What therapies have you found that help? My son is 6 and just received his diagnosis. I feel so lost and alone.
I understand exactly how you feel. ❤️ For us, OT, Speech, and Physical Therapies are ongoing for Kyle and have helped. Also getting him a speech device was critical in helping to reduce frustrations. Have you connected with SYNGAP Research Fund yet? Amazing community to help with questions and feeling connected to others on the same path as you.
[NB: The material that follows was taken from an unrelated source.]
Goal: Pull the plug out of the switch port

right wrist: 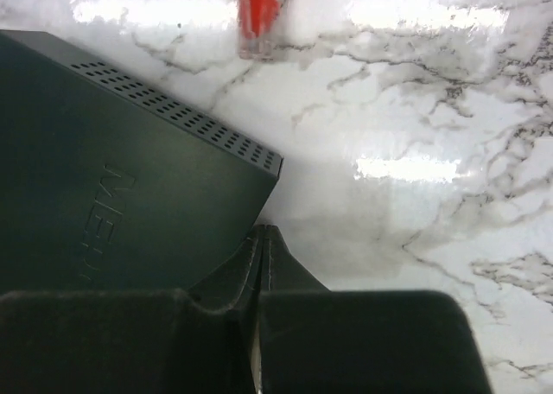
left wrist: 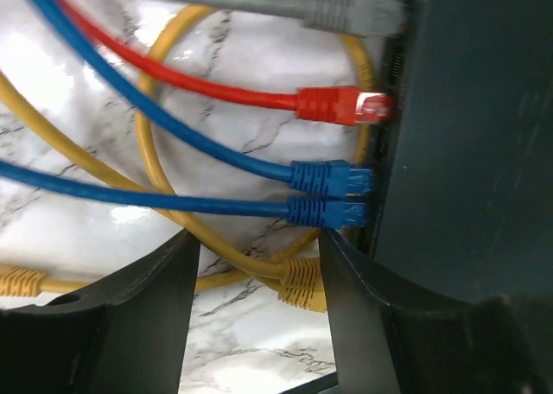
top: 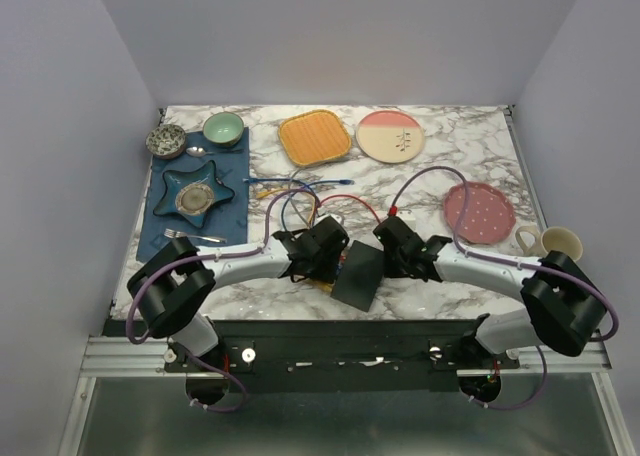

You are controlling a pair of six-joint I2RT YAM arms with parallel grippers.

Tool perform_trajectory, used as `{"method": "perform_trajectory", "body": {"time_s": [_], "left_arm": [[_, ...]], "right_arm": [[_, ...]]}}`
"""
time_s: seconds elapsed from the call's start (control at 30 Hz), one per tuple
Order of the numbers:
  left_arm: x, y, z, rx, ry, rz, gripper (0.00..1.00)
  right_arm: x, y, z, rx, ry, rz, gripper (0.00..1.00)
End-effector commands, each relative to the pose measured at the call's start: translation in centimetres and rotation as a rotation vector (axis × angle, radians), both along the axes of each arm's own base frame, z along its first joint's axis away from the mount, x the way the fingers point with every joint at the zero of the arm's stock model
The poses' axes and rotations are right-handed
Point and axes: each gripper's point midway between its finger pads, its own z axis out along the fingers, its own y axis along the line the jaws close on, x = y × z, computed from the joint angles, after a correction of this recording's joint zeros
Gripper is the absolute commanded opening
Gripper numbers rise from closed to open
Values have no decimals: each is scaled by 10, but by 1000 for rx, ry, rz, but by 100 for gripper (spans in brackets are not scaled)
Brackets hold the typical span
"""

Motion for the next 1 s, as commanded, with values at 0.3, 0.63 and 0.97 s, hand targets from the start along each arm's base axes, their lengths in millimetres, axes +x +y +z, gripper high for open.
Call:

What about his facial features like how his head is shaped differently? No hate here
He had to wear a helmet from are 4 months to 9 months to help correct the shape of his head, as he had plageocephaly.
@@KelliKyle oh I get it now
I use too love elevators one time I played in the elevators
Hello, how many diaper do you use for one day ?
4 to 5.
How old is he. If he's not trained it's possible it's a feedback loop thing. He may physicaly not get those signals
That is definitely a possibility. He just turned 15.